■ **PROBLEM STATEMENT**:
Would you retype exactly the lines below, starting with the one that has "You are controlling" and going on through the one that has "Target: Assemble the", with no pictures and nothing else?

= Beginning of Section =

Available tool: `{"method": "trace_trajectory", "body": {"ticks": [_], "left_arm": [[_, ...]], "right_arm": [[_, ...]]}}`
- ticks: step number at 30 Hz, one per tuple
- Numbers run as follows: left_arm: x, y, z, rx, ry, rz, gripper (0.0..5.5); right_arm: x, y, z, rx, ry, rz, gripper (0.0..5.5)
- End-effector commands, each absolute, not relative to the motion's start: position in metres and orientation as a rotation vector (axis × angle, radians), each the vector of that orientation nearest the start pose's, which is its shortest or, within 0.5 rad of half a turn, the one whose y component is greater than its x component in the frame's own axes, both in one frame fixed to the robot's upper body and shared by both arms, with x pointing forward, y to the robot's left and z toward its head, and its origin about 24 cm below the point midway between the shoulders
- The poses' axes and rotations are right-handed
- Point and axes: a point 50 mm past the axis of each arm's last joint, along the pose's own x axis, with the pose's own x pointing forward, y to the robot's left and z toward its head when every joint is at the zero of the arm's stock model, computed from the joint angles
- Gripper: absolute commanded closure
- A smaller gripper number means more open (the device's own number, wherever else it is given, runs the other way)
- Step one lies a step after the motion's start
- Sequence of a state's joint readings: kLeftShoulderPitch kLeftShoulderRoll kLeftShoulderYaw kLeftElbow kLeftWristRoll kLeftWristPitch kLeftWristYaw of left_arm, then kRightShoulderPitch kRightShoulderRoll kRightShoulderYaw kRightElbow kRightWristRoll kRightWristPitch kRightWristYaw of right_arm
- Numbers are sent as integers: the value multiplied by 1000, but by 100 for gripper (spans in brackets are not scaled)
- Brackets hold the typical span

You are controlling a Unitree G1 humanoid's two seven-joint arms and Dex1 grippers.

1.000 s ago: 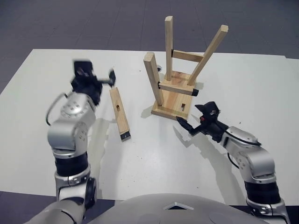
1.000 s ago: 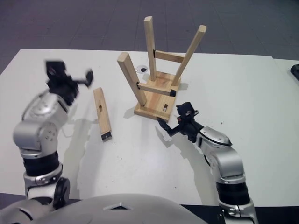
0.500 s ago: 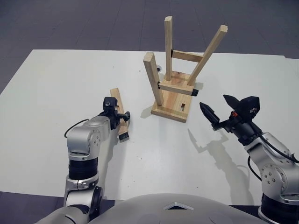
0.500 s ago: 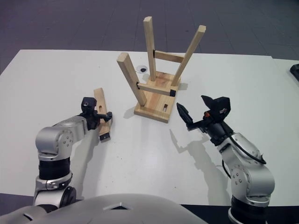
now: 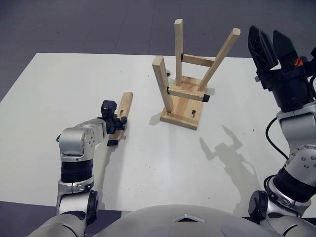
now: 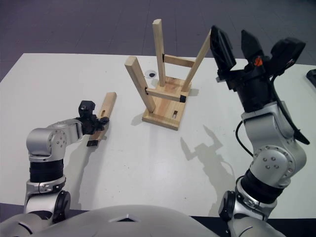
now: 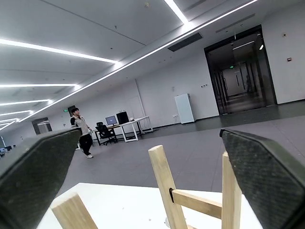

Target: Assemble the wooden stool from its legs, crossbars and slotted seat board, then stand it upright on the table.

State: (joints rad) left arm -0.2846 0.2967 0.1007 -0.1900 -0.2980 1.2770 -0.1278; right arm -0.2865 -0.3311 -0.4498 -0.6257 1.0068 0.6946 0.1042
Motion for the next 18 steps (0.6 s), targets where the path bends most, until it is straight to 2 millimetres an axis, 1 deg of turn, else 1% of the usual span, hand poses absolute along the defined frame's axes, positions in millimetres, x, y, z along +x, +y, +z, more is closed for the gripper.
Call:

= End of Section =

■ **RESPONSE TO THE EXERCISE**:
You are controlling a Unitree G1 humanoid's two seven-joint arms and Dex1 grippers.

1.000 s ago: 
1.000 s ago: 
0.500 s ago: 
0.500 s ago: 
now: 
now: 
now: 

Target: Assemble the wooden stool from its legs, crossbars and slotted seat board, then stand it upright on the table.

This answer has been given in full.